Chattahoochee Bay Railroad

Overview
- Headquarters: Panama City, Florida
- Reporting mark: CHAT
- Locale: Southeast Alabama, Southwest Georgia
- Dates of operation: 2006–
- Predecessor: Chattahoochee and Gulf

Technical
- Track gauge: 4 ft 8 1⁄2 in (1,435 mm) (standard gauge)
- Length: 28.2 miles (45.4 km)

= Chattahoochee and Gulf Railroad =

Class III railroad in Alabama and Georgia, US

The Chattahoochee and Gulf Railroad was a short line railroad operating from 2003 to 2006 between Columbus, Georgia, and Dothan, Alabama, on former Central of Georgia and Norfolk Southern tracks. Initially the railroad was a subsidiary of Gulf & Ohio Railways. In 2006, the railroad was acquired by Genesee & Wyoming and combined with the adjacent H and S Railroad out of Dothan to form the Chattahoochee Bay Railroad.

Commodities include chemicals, forest products, food products, and feed, which generate approximately 5,500 annual carloads.

==History==

In 1900 the Chattahoochee and Gulf Railroad completed the construction of a line from Columbia to Lockhart, Alabama. The railroad was leased and operated by the Central of Georgia Railway (CofG) until the line was abandoned from Lockhart to Hartford in 1940. The CofG became a subsidiary of the Southern Railway, which merged into the Norfolk Southern in 1982.

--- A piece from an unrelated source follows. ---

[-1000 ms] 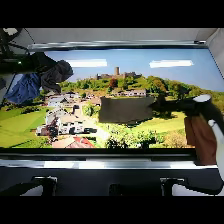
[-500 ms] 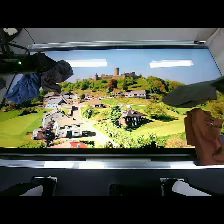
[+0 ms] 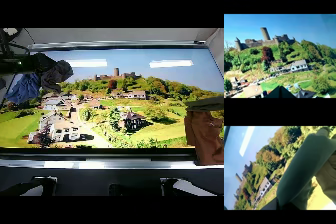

On March 7, 2003, Norfolk Southern sold the line between Hilton and Dothan to the Chattahoochee and Gulf railroad, a Gulf & Ohio subsidiary. The railroad connected to another G&O subsidiary, the H and S Railroad, at Dothan.

Another railroad group, Genesee & Wyoming, expanded into the region in 2003 and 2005 with acquisition of the Chattahoochee Industrial Railroad and Bay Line Railroad, respectively. As the Chattahoochee & Gulf connected with both subsidiaries, G&W sought to fill the gap and purchased the C&G as well as the H&S in 2006. Both railroads were then merged into a single operation, named the Chattahoochee Bay Railroad. This gave Genesee & Wyoming a contiguous route from the paper mill at Cedar Springs, Georgia to the port of Panama City, Florida, allowing for more efficient operation under the unified carrier.

The Chattahoochee Bay railroad totals 28.2 mi and interchanges with CSX and the Bay Line Railroad at Dothan, as well as Norfolk Southern and the Chattahoochee Industrial Railroad at Hilton.